I started to think I needed to show that I could do everything in order to earn the right to lean into abstraction. I have an illustration degree after all, and anyone can throw paint on a canvas, or draw a circle. Right? It was suddenly extremely important that I ditch the circles and forget about abstraction. No more colorscapes, landscapes all day, baby. So that’s what I did. I dedicated myself to figuring out how I wanted to capture landscapes. How to lay down my brush strokes, how much detail to include, asking myself questions like “how true should I be to the photograph I’m working from?”, should I impose “unrealistic” colors to capture a feeling, or learn to lean into realism and let the intrinsic surreal quality of nature do the talking…
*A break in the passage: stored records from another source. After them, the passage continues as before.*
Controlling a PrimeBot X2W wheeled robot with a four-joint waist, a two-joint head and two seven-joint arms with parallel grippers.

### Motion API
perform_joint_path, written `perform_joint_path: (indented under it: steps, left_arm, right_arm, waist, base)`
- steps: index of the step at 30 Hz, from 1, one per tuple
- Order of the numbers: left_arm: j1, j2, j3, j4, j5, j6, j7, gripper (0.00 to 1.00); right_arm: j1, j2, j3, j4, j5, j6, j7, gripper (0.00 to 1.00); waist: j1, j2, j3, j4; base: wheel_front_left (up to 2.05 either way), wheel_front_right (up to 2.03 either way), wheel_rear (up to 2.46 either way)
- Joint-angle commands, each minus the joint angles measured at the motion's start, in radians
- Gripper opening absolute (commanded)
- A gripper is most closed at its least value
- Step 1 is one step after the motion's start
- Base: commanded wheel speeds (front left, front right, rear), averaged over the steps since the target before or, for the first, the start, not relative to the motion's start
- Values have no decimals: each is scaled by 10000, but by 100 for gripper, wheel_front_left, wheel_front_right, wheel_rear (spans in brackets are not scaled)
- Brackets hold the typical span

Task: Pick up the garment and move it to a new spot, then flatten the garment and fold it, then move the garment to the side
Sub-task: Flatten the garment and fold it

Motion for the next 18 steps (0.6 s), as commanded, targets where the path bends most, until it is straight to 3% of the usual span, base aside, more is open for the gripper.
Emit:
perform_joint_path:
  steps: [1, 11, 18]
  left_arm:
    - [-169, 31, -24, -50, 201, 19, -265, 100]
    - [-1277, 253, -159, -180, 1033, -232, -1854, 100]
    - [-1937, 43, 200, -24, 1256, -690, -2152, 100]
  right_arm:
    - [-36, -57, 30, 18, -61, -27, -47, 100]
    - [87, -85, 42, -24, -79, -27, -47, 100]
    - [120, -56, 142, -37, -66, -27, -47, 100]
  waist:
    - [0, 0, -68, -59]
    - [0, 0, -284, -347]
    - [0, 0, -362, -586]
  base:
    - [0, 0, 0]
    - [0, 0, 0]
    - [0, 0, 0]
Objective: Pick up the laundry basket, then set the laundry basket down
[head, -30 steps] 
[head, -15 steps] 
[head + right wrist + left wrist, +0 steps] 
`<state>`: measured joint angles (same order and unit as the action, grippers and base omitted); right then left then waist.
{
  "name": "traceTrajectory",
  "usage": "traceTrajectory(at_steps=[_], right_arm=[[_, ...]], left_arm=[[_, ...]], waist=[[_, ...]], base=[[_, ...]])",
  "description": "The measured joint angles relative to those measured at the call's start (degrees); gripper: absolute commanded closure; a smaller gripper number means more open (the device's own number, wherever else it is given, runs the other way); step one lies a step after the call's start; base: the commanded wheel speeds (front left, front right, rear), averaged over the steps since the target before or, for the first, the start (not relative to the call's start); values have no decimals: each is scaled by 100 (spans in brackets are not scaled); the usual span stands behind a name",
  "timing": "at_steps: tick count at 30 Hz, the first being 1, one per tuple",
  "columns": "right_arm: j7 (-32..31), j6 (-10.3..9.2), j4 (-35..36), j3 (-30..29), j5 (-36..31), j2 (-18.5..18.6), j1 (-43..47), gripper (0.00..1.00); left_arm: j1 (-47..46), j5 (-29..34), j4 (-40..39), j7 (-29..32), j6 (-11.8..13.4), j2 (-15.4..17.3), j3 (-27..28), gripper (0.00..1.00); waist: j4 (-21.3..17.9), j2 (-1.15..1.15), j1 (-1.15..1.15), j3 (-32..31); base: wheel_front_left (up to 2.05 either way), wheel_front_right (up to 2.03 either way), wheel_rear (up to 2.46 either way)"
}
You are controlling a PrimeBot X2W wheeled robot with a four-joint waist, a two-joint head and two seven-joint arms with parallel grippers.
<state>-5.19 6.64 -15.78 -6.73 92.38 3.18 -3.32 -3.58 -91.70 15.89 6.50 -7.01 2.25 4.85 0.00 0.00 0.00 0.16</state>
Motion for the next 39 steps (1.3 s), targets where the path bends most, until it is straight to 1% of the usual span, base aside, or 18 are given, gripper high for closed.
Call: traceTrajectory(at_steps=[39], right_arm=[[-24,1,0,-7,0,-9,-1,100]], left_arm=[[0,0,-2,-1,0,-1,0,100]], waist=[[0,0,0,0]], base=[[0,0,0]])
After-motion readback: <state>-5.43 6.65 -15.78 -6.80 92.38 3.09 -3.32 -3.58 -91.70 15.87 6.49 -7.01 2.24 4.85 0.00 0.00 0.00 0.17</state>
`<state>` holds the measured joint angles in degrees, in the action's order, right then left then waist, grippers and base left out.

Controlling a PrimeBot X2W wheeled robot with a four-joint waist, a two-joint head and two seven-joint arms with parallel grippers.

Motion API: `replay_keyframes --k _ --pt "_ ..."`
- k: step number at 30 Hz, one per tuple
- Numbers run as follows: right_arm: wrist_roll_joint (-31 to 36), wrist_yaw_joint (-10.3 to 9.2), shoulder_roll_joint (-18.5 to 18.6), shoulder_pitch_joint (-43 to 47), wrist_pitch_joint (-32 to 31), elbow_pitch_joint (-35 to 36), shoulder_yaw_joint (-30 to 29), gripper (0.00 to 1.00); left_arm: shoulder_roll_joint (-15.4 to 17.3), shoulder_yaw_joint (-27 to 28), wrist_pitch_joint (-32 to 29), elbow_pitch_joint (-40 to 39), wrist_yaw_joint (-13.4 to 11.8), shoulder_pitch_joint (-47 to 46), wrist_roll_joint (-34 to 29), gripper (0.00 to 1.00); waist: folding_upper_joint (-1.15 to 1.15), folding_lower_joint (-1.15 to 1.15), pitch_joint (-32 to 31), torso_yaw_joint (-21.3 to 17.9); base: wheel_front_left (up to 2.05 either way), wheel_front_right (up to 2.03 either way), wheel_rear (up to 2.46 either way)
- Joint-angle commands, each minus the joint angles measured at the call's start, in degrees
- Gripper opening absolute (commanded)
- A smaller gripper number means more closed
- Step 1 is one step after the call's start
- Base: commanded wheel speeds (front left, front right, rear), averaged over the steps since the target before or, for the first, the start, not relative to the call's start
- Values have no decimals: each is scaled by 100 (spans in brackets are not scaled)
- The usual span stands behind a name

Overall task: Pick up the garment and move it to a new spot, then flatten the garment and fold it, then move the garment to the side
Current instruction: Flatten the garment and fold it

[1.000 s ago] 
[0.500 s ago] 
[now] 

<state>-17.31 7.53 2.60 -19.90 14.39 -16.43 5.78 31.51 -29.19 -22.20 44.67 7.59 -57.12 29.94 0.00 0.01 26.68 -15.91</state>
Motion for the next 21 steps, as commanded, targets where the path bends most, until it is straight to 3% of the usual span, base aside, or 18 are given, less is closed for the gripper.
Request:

Well, fast forward three years and it turns out I don’t want to be a landscape painter! I admire landscape artists and landscape paintings so much, I will always enjoy consuming them as a viewer; but I miss the flow and fluidity of my abstract work. I miss the depths at which I would explore the meaning behind every brush stroke and color choice. I lost a bit of that along the way, and I fear it’s been replaced with a feeling of malaise. Trying to recreate the visceral beauty of something is honestly exhausting and I’ve realized now fruitless it feels. The feeling I get when watching the sun rise on a brisk morning in the foothills of the Sangre de Cristo is something I don’t know how to depict representationally on paper, and I’ve come to realize that I don’t want to.
Lately… I’ve been yearning for my circles. Okay not necessarily circles, but I’m craving the state of flow I was in when I was creating that work. I miss exploring the meaning behind every little brush stroke and color choice the way I did when I was painting intuitively and abstractly. I want to play with different styles of mark making the way I can only seem to do when making abstract works. I want to simplify my expression to something less representational and more suggestive again, so I’m leaning into that feeling and I’m leaving landscapes behind.
I’m not sure what will come next or where it will lead me. Maybe it will lead me back to landscapes, or back to my sexy little flowers who can't keep their tongues in their mouths. Either way I’m excited, it feels good to lean into my intuition and leave behind an idea that is not serving me.